Einige von euch haben sich gestern vielleicht gefragt, warum ich erst mit einigen Tagen Verspätung über Christians Stangls Erfolg am K 2 berichtet habe. Weil ich euch eine sauber recherchierte Story, angereichert mit eigenem Material, bieten wollte? Klar doch! Aber es gibt auch eine viel profanere Erklärung.

Ich war eine Woche lang offline. Ich war nicht krank, habe auch nicht Internet-gefastet und werde darüber nicht – wie es derzeit en vogue erscheint – ein Buch schreiben. Es hat sich einfach so ergeben, im Urlaub in Tignale, rund 400 Meter über dem Gardasee. Jetzt denkt ihr wahrscheinlich, ich wäre verhindert gewesen, weil ich Extremsport getrieben hätte. Vielleicht hätte ich ja mit dem Mountainbike die Gegend unsicher gemacht, wäre im nicht weit entfernten Arco schwierigste Routen geklettert, hätte den See schwimmend durchquert oder einen neuen Geschwindigkeitsrekord im Kitesurfen aufgestellt.


Achtung Kreisverkehr! Wörtlich und im übertragenen Sinne

Vergleichsstudien über Malaga-Eis

Weit gefehlt. Mein immenses sportliches Tagewerk bestand darin, morgens hundert (!) Höhenmeter ins Dorf aufzusteigen, um beim Bäcker Brötchen fürs Frühstück zu holen, auf dem Rückweg den einsamen jungen Schäferhund zu streicheln, der mich am Wegesrand hinter einem Zaun immer so traurig ansah, später mit grandiosem Blick auf den See mehrere Tassen Kaffee zu schlürfen, Hunderte von Buchseiten umzublättern, zwischendurch kurz einzunicken, unseren Kleinbus dellenfrei durch die engen Tunnel zu manövrieren, über Märkte zu schlendern und mich zu fragen, ob Frau inzwischen lieber Taschen als Schuhe kauft, meine Vergleichsstudie über die Qualität von Malaga-Eis fortzusetzen, den Kiesstrand unbeschuht zu überwinden, um die gepiesackten Füße und den Rest anschließend im Wasser zu kühlen, vorzügliche Pizzaböden samt Belag durchzusägen und mir einzuverleiben, dazu die Ein-Liter-Karaffe vino rosso della casa zu stemmen, mich anschließend noch ein bisschen müde zu würfeln, um mich dann selig schlummernd von all den Strapazen zu erholen.

Schnurrender Muskelkater

Oder um es mit einem in unserer atemlosen und fitnessfixierten Zeit verbotenen Wort zu sagen: Ich war schlichtweg faul und, noch schlimmer, habe es sogar genossen. Zu meiner Verblüffung hat sich die Welt weiter gedreht.
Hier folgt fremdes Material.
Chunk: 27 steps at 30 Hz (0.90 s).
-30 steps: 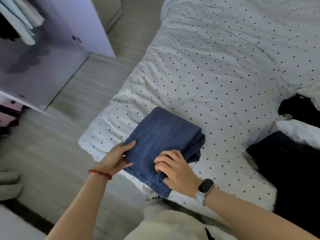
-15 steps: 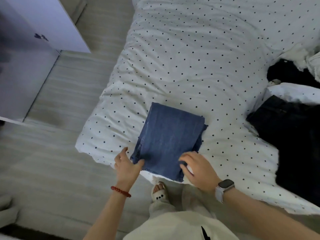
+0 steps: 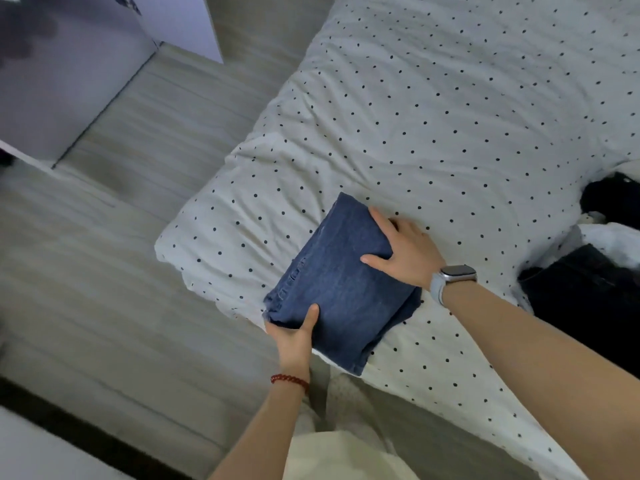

Dilettant in der Wand (=ich)

Aber um euch nicht vollends zu schocken: Jetzt arbeite ich wieder. Und ein zünftiger Muskelkater, der in meinen Unterarmen schnurrt, erinnert mich an einen Besuch in der Kletterhalle. Die Midsummer Crisis ist also überwunden. Schade eigentlich.